It’s seen nearly everywhere that you go and you may be wondering how paving asphalt is made. Check out this great video we found that explains the entire process of making paving asphalt. For your convenience, we have provided the video transcript below, as well.

Transcript:
Speaker 1: Asphalt is a black, liquid substance that’s a byproduct of processing crude petroleum. Asphalt is a key component of water-proofing and insulation materials and roofing shingles. But its best known use is for paving roads.

Speaker 1: Asphalt cement is a byproduct of crude oil. The key ingredient they mix with crushed rocks and other minerals to make paving asphalt. So production begins at the paving plant’s quarry, where some 15 meters below ground workers driving heavy machinery collect boulders of granite that have been blasted off the rock walls.

Speaker 1: Trucks transport the rocks to the paving plant, which is right on the quarry site. They dump their cargo into the primary crusher, a machine whose steel jaws crush these big rocks into pieces smaller than 20 centimeters. It takes mammoth force to crush solid rock. The flywheels that amplify the motor’s energy weigh more than six metric tons.

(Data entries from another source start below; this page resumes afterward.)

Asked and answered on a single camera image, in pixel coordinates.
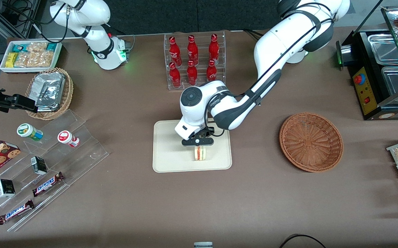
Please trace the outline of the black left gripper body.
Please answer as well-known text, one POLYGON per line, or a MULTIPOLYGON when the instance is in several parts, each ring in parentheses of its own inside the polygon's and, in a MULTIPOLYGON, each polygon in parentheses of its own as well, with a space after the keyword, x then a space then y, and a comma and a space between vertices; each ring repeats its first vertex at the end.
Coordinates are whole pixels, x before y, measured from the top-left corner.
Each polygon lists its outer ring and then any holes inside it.
POLYGON ((214 134, 214 128, 202 129, 196 134, 190 136, 188 140, 182 140, 181 144, 185 147, 188 146, 211 146, 214 140, 211 137, 214 134))

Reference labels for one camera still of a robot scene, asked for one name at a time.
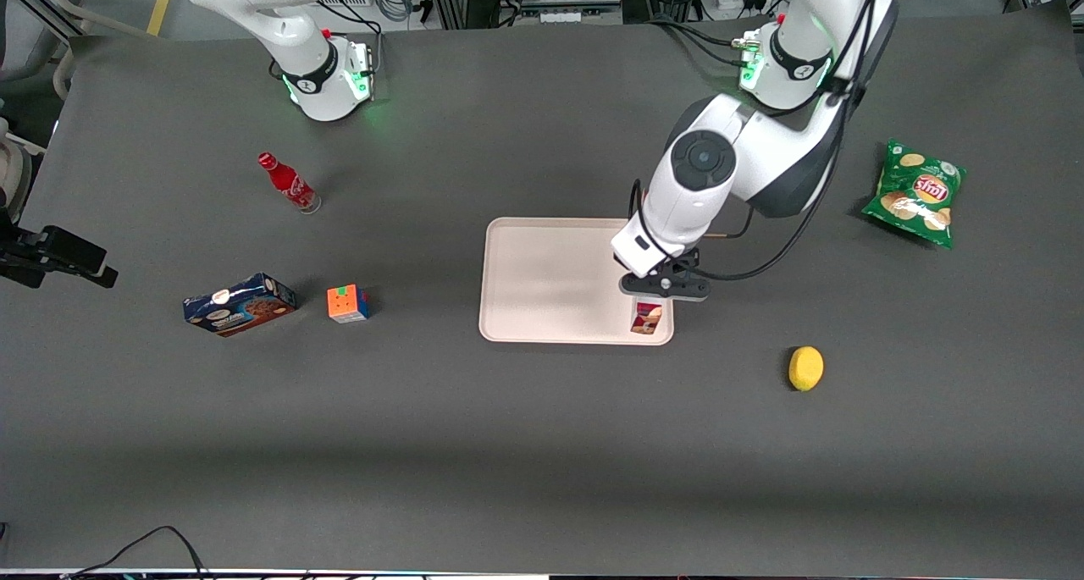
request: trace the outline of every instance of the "blue box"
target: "blue box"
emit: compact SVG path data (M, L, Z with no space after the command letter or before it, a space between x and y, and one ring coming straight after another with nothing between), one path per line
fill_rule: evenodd
M212 295L184 299L184 321L220 337L233 336L297 309L294 291L266 272Z

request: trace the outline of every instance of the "bottle cap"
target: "bottle cap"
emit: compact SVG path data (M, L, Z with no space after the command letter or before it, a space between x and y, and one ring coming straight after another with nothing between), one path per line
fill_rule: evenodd
M257 160L259 160L260 166L266 168L266 170L271 171L272 168L279 167L279 159L274 158L271 153L261 154Z

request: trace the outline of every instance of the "bottle label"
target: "bottle label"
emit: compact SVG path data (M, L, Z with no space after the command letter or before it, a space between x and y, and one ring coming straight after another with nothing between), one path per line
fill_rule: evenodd
M301 180L301 176L294 176L294 182L289 184L289 189L283 190L282 194L301 209L312 207L317 195L312 188Z

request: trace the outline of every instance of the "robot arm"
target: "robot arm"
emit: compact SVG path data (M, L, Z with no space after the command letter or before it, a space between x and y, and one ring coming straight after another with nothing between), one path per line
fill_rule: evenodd
M328 37L301 5L318 0L191 0L248 29L283 72L291 99L315 120L340 119L370 98L369 49Z
M861 91L891 33L895 0L793 1L782 25L769 24L761 30L778 40L751 63L752 74L744 75L743 87L751 76L759 90L754 96L763 103L798 106L815 96L830 70L830 83ZM872 2L872 13L866 2ZM868 43L866 21L872 22ZM796 39L798 47L791 47ZM786 51L778 44L786 44ZM816 55L811 44L814 49L835 44L835 50ZM834 63L840 54L842 59ZM815 74L813 67L796 78L799 67L816 65L809 56L821 60L823 69ZM855 79L859 62L863 62L862 78ZM810 83L811 77L816 82ZM804 129L790 129L727 94L689 106L674 126L641 209L610 243L615 257L631 271L622 289L704 299L709 289L706 281L691 282L686 272L684 285L676 285L674 275L681 274L682 265L696 267L695 247L724 202L736 195L767 218L809 209L827 182L841 129L853 109L850 104L851 98L821 94Z

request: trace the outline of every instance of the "yellow floor marking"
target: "yellow floor marking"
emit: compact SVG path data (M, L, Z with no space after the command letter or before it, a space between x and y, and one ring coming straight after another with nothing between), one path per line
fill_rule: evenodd
M147 22L146 33L151 36L158 36L162 29L162 22L166 18L166 9L169 0L155 0L154 10L151 12L151 22Z

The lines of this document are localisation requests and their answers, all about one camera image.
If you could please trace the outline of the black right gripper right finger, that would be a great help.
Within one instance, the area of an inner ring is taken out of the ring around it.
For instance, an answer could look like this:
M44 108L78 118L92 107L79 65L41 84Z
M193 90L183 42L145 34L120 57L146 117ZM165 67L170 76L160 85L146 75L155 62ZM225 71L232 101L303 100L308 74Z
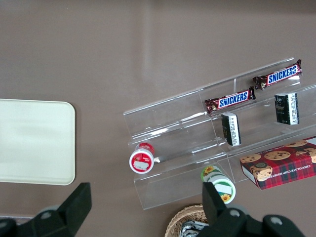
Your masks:
M281 215L266 215L257 221L238 208L228 208L212 183L202 186L202 206L208 226L199 237L303 237L301 230Z

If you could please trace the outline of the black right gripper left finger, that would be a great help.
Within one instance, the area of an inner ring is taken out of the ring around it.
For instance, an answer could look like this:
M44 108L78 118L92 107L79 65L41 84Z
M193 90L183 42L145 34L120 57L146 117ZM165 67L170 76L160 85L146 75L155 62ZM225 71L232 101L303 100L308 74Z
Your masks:
M74 237L92 208L90 183L80 183L56 209L46 210L18 225L13 218L0 220L2 237Z

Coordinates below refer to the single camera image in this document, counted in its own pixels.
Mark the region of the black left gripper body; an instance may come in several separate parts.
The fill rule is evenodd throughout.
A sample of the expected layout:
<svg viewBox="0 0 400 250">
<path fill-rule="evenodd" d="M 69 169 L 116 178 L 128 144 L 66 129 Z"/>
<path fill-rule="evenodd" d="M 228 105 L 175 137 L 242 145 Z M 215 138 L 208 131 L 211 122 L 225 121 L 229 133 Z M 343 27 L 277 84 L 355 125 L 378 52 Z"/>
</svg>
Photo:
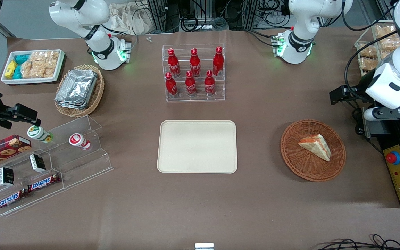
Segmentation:
<svg viewBox="0 0 400 250">
<path fill-rule="evenodd" d="M 373 98 L 366 94 L 366 89 L 370 86 L 376 70 L 369 71 L 363 75 L 357 84 L 357 95 L 364 103 L 373 103 Z"/>
</svg>

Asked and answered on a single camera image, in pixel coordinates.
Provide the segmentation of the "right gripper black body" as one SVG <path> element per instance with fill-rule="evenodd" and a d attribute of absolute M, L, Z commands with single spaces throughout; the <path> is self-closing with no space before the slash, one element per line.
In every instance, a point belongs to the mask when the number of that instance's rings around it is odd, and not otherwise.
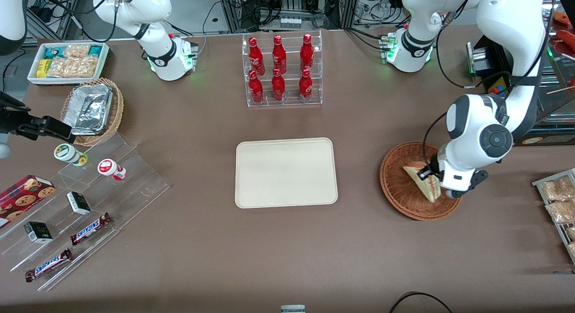
<path fill-rule="evenodd" d="M 0 92 L 0 104 L 0 133 L 31 135 L 20 128 L 30 123 L 31 108 L 3 91 Z"/>

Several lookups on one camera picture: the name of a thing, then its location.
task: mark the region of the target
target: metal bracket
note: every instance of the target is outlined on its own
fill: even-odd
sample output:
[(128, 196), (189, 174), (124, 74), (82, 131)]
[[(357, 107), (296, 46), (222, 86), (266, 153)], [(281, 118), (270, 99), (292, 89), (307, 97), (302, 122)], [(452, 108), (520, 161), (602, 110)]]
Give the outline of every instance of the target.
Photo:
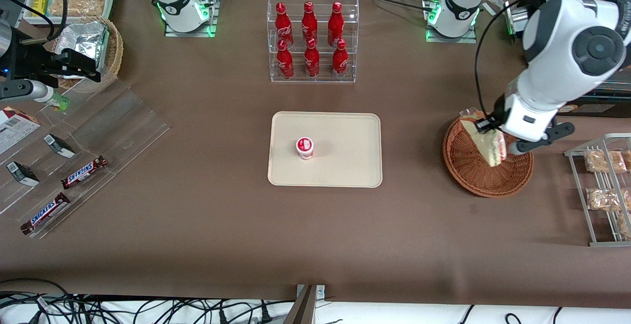
[(324, 285), (298, 285), (297, 294), (282, 324), (313, 324), (316, 301), (324, 299)]
[[(298, 285), (298, 288), (296, 288), (296, 297), (299, 297), (304, 287), (305, 285)], [(322, 301), (324, 299), (324, 285), (316, 285), (315, 289), (317, 290), (316, 301)]]

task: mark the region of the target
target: red and white cup
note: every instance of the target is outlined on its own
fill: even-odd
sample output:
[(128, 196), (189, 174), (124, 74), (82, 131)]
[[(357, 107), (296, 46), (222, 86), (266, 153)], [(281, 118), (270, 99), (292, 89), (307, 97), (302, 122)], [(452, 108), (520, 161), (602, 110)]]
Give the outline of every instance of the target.
[(314, 155), (314, 142), (310, 138), (302, 137), (296, 142), (298, 157), (302, 160), (309, 160)]

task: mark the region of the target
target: metal wire rack
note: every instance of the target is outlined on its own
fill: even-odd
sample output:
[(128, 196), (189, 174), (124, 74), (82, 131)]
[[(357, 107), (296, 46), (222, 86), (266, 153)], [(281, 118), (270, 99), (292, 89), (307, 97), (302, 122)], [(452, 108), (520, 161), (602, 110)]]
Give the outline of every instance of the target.
[[(591, 142), (581, 144), (565, 152), (565, 156), (570, 160), (574, 180), (576, 181), (585, 217), (588, 221), (588, 228), (590, 229), (590, 236), (592, 239), (590, 246), (631, 246), (631, 239), (625, 237), (623, 234), (620, 234), (620, 228), (618, 227), (618, 222), (621, 221), (620, 217), (622, 217), (628, 229), (631, 229), (631, 220), (629, 219), (629, 212), (627, 211), (627, 205), (623, 195), (623, 189), (625, 189), (627, 185), (631, 185), (631, 181), (629, 180), (629, 173), (615, 173), (611, 157), (609, 155), (609, 151), (622, 151), (629, 149), (631, 149), (631, 133), (614, 133), (605, 135), (602, 138), (594, 139)], [(587, 152), (595, 150), (601, 150), (603, 152), (609, 170), (608, 172), (588, 173), (593, 174), (595, 178), (594, 182), (594, 179), (592, 179), (589, 175), (579, 173), (579, 171), (577, 171), (575, 158), (584, 158), (584, 155)], [(587, 189), (595, 186), (600, 189), (615, 190), (618, 200), (621, 200), (620, 204), (622, 205), (622, 212), (590, 210), (587, 201)], [(594, 230), (594, 222), (598, 221), (603, 214), (606, 215), (607, 222), (611, 228), (613, 240), (602, 240), (601, 237), (597, 236)]]

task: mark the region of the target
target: plastic bottle
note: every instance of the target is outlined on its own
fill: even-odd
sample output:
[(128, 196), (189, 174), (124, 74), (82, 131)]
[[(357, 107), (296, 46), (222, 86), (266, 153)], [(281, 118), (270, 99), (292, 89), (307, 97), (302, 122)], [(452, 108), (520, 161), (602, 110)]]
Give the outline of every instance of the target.
[(284, 40), (278, 41), (277, 62), (281, 77), (286, 80), (291, 79), (293, 77), (293, 60)]
[(279, 40), (284, 40), (287, 43), (287, 48), (291, 48), (293, 45), (293, 35), (291, 34), (291, 19), (287, 16), (284, 3), (277, 3), (277, 19), (276, 28)]
[(344, 39), (338, 41), (338, 47), (333, 52), (333, 77), (341, 80), (347, 74), (347, 43)]
[(302, 16), (302, 37), (305, 41), (315, 39), (317, 42), (317, 18), (314, 14), (314, 4), (305, 2), (305, 14)]
[(305, 50), (305, 73), (308, 77), (316, 77), (320, 74), (320, 52), (317, 51), (315, 42), (311, 38), (307, 41), (307, 50)]
[(333, 13), (329, 18), (329, 36), (328, 43), (331, 47), (335, 47), (338, 39), (342, 38), (344, 32), (344, 18), (342, 17), (342, 3), (336, 1), (333, 3)]

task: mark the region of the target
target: snickers bar
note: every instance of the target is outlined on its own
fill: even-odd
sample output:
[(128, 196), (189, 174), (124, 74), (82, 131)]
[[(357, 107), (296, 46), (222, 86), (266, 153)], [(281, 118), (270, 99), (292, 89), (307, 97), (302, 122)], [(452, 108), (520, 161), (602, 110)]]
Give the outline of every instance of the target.
[(76, 173), (68, 176), (64, 180), (61, 180), (61, 184), (64, 186), (64, 189), (69, 189), (70, 187), (73, 187), (73, 185), (87, 179), (88, 176), (96, 173), (98, 169), (105, 165), (107, 165), (107, 161), (103, 158), (103, 155), (101, 155), (92, 160), (90, 164), (81, 167), (81, 169), (76, 171)]
[(52, 216), (54, 213), (56, 213), (57, 210), (60, 210), (61, 207), (67, 205), (68, 203), (70, 203), (68, 197), (60, 192), (59, 194), (57, 194), (57, 197), (55, 197), (54, 200), (52, 200), (42, 210), (37, 212), (37, 214), (33, 218), (31, 218), (31, 220), (22, 224), (20, 230), (22, 230), (25, 235), (29, 235), (38, 225), (41, 224), (44, 219), (46, 219), (47, 216)]

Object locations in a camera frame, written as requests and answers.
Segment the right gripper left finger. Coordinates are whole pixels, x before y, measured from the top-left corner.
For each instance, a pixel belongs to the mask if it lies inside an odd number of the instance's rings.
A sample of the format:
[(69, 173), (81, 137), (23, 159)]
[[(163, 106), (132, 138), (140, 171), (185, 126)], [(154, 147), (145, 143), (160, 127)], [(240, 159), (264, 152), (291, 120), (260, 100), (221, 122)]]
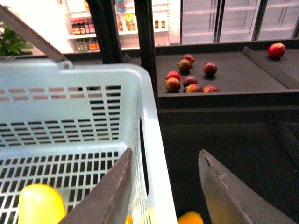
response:
[(123, 224), (132, 190), (133, 151), (128, 148), (61, 224)]

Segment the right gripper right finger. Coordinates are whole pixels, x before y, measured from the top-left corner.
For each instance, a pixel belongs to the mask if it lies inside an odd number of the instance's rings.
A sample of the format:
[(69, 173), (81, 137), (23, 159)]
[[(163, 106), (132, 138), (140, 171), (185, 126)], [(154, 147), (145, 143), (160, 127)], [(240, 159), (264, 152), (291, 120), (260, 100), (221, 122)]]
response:
[(293, 224), (208, 151), (198, 158), (201, 188), (213, 224)]

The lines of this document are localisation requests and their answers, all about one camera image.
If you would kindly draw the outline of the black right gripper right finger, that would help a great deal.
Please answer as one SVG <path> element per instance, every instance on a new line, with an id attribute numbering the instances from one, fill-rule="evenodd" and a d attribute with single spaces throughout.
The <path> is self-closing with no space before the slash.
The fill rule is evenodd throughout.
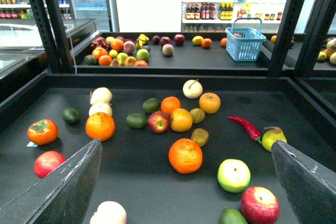
<path id="1" fill-rule="evenodd" d="M 335 172 L 280 140 L 271 155 L 298 222 L 335 223 Z"/>

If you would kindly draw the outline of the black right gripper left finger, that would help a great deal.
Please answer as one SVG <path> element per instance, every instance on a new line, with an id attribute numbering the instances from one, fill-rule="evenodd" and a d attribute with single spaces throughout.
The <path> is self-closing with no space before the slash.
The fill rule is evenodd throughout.
<path id="1" fill-rule="evenodd" d="M 1 207 L 1 223 L 83 223 L 101 164 L 92 140 L 56 170 Z"/>

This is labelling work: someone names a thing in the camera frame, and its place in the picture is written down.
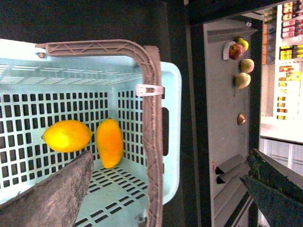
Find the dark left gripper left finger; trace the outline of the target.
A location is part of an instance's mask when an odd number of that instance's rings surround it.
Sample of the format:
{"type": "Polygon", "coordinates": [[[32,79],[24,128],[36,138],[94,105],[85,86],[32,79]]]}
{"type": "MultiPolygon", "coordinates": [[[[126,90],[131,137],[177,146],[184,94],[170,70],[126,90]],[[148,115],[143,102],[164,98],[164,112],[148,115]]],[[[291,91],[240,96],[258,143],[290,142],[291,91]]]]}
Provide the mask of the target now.
{"type": "Polygon", "coordinates": [[[72,227],[89,189],[93,156],[84,151],[64,168],[1,204],[2,227],[72,227]]]}

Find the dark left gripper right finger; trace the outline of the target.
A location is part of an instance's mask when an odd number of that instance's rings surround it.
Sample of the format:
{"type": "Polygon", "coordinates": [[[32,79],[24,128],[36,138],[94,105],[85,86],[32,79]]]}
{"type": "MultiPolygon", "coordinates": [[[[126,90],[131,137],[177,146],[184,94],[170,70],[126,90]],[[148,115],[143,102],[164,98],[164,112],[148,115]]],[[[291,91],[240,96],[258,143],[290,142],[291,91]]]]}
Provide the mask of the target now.
{"type": "Polygon", "coordinates": [[[247,156],[250,170],[240,180],[271,227],[303,225],[303,176],[257,149],[247,156]]]}

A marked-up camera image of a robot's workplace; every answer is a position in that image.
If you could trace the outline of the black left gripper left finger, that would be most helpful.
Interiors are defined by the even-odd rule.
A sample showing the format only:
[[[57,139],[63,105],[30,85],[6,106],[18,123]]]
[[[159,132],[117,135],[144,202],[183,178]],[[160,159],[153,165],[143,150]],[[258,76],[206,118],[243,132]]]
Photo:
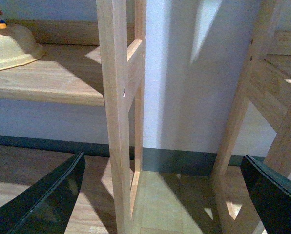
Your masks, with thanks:
[[[84,170],[84,153],[76,153],[0,207],[0,234],[63,234],[81,190]]]

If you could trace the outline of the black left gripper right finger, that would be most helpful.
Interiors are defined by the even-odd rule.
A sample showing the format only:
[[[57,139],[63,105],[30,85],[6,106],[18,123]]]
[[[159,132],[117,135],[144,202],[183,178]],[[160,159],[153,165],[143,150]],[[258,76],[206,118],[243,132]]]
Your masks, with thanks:
[[[291,234],[291,181],[249,155],[241,172],[267,233]]]

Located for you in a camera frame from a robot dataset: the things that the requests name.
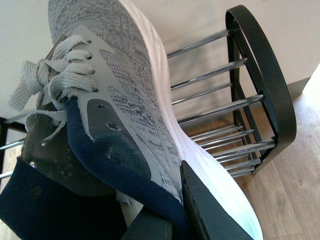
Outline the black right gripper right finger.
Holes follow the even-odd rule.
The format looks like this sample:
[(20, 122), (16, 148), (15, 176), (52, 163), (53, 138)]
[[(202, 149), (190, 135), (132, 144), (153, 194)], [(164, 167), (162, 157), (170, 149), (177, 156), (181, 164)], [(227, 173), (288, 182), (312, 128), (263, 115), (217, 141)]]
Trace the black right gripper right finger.
[(184, 209), (192, 240), (251, 240), (252, 237), (223, 209), (184, 160), (180, 167)]

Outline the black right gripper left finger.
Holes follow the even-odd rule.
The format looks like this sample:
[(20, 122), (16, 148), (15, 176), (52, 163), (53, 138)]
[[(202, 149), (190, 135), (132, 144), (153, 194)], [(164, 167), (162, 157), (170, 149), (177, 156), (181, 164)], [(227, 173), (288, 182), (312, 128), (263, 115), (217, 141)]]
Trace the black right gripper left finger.
[(171, 240), (172, 223), (143, 207), (121, 240)]

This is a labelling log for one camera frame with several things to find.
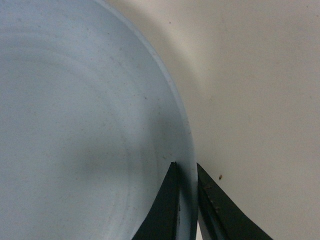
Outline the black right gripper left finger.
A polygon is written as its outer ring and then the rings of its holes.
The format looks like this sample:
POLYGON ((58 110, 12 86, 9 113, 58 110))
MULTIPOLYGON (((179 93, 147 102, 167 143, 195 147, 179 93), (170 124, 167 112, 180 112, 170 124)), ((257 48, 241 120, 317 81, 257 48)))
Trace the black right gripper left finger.
POLYGON ((180 185, 176 162, 171 162, 155 200, 134 240, 176 240, 179 231, 180 185))

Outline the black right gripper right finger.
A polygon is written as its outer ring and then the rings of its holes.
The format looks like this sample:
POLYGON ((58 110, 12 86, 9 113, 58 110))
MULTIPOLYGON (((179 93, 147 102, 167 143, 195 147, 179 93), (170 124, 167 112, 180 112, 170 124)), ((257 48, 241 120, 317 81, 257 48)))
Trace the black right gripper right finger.
POLYGON ((204 240, 270 240, 197 164, 199 227, 204 240))

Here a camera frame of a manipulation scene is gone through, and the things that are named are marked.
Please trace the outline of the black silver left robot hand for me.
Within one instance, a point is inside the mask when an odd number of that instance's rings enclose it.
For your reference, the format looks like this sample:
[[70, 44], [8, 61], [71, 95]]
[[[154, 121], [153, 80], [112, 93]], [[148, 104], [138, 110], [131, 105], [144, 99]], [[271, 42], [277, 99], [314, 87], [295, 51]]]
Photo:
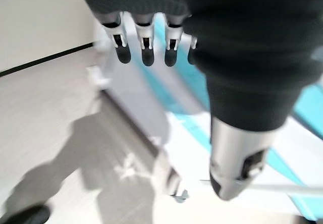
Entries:
[[120, 12], [129, 12], [147, 45], [151, 16], [165, 14], [166, 64], [178, 31], [193, 37], [188, 61], [206, 77], [211, 115], [210, 181], [222, 200], [258, 176], [267, 149], [304, 87], [322, 75], [322, 0], [85, 0], [113, 38], [121, 62], [130, 54]]

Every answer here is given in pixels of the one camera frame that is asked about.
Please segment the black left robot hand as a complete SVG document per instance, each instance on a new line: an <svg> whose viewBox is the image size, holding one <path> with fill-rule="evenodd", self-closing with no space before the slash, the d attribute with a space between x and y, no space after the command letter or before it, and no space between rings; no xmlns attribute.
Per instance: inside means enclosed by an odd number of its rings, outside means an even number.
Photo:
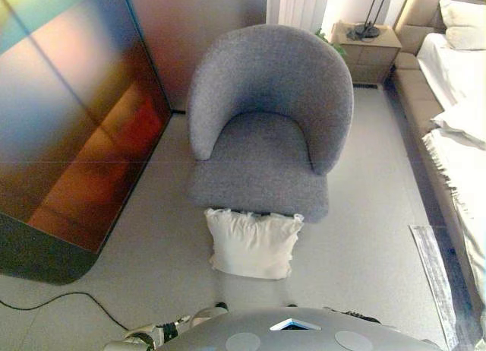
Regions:
<svg viewBox="0 0 486 351"><path fill-rule="evenodd" d="M178 328L181 325L188 323L190 320L190 315L183 315L175 321L165 324L156 324L155 328L159 331L159 336L161 337L160 343L168 343L170 340L175 339L178 336Z"/></svg>

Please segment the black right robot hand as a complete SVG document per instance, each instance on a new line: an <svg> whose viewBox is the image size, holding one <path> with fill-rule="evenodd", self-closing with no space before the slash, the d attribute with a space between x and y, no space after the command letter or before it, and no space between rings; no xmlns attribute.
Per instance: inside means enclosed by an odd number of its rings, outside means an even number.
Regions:
<svg viewBox="0 0 486 351"><path fill-rule="evenodd" d="M323 307L323 310L331 311L331 312L334 312L334 313L340 313L340 314L343 314L343 315L348 315L348 316L352 316L352 317L355 317L355 318L360 318L364 321L369 321L369 322L381 324L381 322L379 320L377 320L376 318L366 316L366 315L362 315L362 314L360 314L356 311L339 311L339 310L333 309L331 307Z"/></svg>

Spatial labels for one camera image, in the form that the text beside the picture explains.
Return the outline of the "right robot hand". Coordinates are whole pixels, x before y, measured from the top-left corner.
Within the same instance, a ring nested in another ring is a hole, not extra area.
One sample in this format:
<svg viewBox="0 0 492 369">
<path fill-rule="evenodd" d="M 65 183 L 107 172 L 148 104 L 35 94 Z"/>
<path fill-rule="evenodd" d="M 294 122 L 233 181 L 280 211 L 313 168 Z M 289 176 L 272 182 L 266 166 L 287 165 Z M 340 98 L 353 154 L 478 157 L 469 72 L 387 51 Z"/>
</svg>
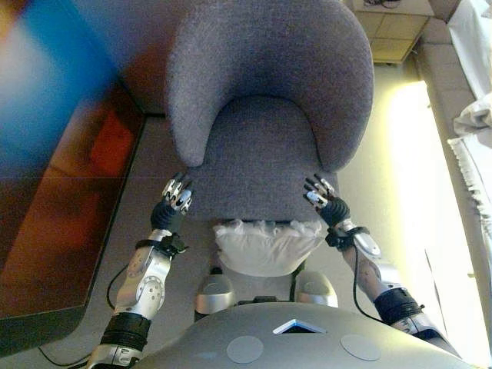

Speaker 1: The primary crusher empties onto a mobile conveyor belt, which transports the crushed rocks to an outdoor storage area. When it’s time to make the asphalt, the rocks travel via conveyor belt from the storage area to a screening building to be classified by size. There, the rocks tumble downward over a series of incline screens whose largest holes are ten centimeters big.

Speaker 1: What’s too large to drop through goes to a secondary crusher that reduces the rocks to ten centimeters or smaller, then sends them to a third re-tertiary crusher that further reduces them to two centimeters or smaller. What’s small enough to pass through the screens bypasses the secondary crusher and goes directly to the tertiary crusher.

Speaker 1: After this last crushing stage, the largest stones are two centimeters in size. Everything smaller than five millimeters goes in one pile. That includes stone dust created by the crushing process.

Speaker 1: Stones ten to fourteen millimeters go into another pile. Stones five to ten millimeters into another. Trucks transfer material from each pile to separate compartments called feed bins.

Speaker 1: Exactly what goes into the paving asphalt depends on what’s being paved. But generally, these are the four ingredients. Sand, stone dust, five to ten millimeter stone, and ten to fourteen millimeter stone. The ingredient proportions vary according to what the paving asphalt will be used for.

Speaker 1: Stones, along with sand and stone dust as fillers, usually make up about 95 percent of the mix. The remainder, added later, will be liquid asphalt cement. Each bin releases a specific amount of material onto a conveyor belt running under it. The belts lead to a main collecting belt that dumps the ingredients combined onto yet another belt that leads to a dryer.

Speaker 1: The drying process, which takes about a minute, removes all traces of humidity. This will enable the materials to bond better with the asphalt cement. Screening equipment then re-separates the dried ingredients making it possible to precisely weigh out the required amount of each one.

Speaker 1: Everything then goes into a mixer. As this demonstration shows, the mixer blends everything thoroughly. Then, it’s time to pump in hot asphalt cement. Oil refineries make asphalt cement from what’s left over after they’ve processed crude oil. The paving mix contains about five percent asphalt cement.

Speaker 1: This is what happens inside the mixer. The hot asphalt cement binds the ingredients in about 30 seconds. The result is ready-to-lay paving asphalt. The mixer empties directly into trucks destined for the paving site. There, a paving machine will spread the hot asphalt on the road bed. Then, a compactor roller will pack it down.

Speaker 1: The asphalt cools and hardens in about one hour, depending on the weather.